SparkMLPipeline

class sparklightautoml.pipelines.ml.base.SparkMLPipeline(ml_algos, force_calc=True, pre_selection=None, features_pipeline=None, post_selection=None, name=None, persist_before_ml_algo=False, computations_settings=None)[source]

Bases: MLPipeline, TransformerInputOutputRoles

Spark version of MLPipeline. Single ML pipeline.

Merge together stage of building ML model (every step, excluding model training, is optional):

  • Pre selection: select features from input data. Performed by SelectionPipeline.

  • Features generation: build new features from selected. Performed by SparkFeaturesPipeline.
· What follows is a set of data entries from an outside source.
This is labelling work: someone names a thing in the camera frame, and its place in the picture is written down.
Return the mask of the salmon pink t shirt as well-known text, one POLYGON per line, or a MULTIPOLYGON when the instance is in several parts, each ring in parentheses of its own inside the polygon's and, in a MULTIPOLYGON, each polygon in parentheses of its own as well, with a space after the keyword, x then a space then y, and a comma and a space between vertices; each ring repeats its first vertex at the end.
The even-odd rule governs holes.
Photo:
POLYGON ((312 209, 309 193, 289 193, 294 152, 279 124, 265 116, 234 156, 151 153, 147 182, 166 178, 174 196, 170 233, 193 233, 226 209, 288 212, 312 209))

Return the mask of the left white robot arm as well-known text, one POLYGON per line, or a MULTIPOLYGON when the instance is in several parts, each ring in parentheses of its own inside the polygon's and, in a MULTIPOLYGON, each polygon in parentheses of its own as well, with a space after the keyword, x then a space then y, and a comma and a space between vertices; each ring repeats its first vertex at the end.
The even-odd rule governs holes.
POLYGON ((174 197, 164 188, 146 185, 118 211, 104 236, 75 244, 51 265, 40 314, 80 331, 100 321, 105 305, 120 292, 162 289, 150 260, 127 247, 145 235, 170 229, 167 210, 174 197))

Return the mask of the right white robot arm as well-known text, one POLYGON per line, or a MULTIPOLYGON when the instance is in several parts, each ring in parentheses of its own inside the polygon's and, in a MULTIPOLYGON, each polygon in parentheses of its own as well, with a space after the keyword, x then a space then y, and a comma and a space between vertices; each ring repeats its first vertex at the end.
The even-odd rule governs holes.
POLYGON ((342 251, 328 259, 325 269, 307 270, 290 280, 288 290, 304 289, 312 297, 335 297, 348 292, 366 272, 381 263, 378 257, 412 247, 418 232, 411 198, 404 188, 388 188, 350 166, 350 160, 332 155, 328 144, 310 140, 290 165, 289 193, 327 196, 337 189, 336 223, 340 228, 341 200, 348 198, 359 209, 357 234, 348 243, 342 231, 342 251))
  • Post selection: One more selection step - from created features. Performed by SelectionPipeline.

  • Hyperparams optimization for one or multiple ML models. Performed by ParamsTuner.

  • Train one or multiple ML models: Performed by SparkTabularMLAlgo. This step is the only required for at least 1 model.

fit_predict(train_valid)[source]

Fit on train/valid iterator and transform on validation part.

Parameters:

train_valid (SparkBaseTrainValidIterator) – Dataset iterator.

Return type:

SparkDataset

Returns:

Dataset with predictions of all models.

predict(dataset)[source]

Predict on new dataset.

Parameters:

dataset (SparkDataset) – Dataset used for prediction.

Return type:

SparkDataset

Returns:

Dataset with predictions of all trained models.